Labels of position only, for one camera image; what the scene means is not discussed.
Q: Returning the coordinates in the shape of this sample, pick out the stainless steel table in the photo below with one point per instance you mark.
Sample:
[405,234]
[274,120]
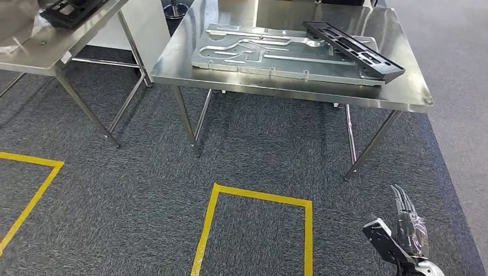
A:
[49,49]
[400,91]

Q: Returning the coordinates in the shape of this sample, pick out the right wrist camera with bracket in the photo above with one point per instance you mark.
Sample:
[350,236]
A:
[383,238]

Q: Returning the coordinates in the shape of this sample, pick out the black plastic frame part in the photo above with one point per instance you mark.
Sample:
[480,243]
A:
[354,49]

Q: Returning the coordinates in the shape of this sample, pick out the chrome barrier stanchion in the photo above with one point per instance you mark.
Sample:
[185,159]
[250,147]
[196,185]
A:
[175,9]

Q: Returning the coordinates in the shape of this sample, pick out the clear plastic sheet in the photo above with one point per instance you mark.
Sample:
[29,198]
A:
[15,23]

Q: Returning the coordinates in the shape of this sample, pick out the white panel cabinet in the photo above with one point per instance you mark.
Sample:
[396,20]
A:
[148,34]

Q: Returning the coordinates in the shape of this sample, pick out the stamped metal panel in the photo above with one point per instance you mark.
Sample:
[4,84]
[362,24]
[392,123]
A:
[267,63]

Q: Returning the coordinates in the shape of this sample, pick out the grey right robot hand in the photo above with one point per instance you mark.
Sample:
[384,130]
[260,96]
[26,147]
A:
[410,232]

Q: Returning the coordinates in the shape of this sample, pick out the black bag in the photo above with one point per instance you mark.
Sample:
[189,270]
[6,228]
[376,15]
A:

# # #

EXERCISE BRIEF: Where a picture appears in the listing above, skip it and set down all the rest exactly.

ANSWER BOX:
Labels of position only, for one camera image; what the scene means is not discussed.
Q: Returning the coordinates in the shape of this sample, pick out the stainless steel table in the photo below with one point per instance you mark.
Sample:
[405,234]
[274,120]
A:
[49,49]
[400,91]

Q: Returning the coordinates in the shape of this sample, pick out the right wrist camera with bracket in the photo above with one point per instance you mark.
Sample:
[350,236]
A:
[383,238]

Q: Returning the coordinates in the shape of this sample, pick out the black plastic frame part in the photo above with one point per instance you mark.
Sample:
[480,243]
A:
[354,49]

Q: Returning the coordinates in the shape of this sample, pick out the chrome barrier stanchion in the photo above with one point per instance you mark.
Sample:
[185,159]
[250,147]
[196,185]
A:
[175,9]

Q: Returning the coordinates in the shape of this sample, pick out the clear plastic sheet in the photo above with one point per instance you mark.
Sample:
[29,198]
A:
[15,23]

Q: Returning the coordinates in the shape of this sample, pick out the white panel cabinet in the photo above with one point per instance you mark.
Sample:
[396,20]
A:
[148,34]

Q: Returning the coordinates in the shape of this sample, pick out the stamped metal panel in the photo above with one point per instance you mark.
Sample:
[4,84]
[362,24]
[392,123]
A:
[267,63]

Q: Returning the coordinates in the shape of this sample, pick out the grey right robot hand in the photo above with one point per instance you mark.
Sample:
[384,130]
[260,96]
[26,147]
A:
[410,232]

Q: Returning the coordinates in the shape of this sample, pick out the black bag in the photo above with one point per instance you mark.
Sample:
[189,270]
[6,228]
[376,15]
A:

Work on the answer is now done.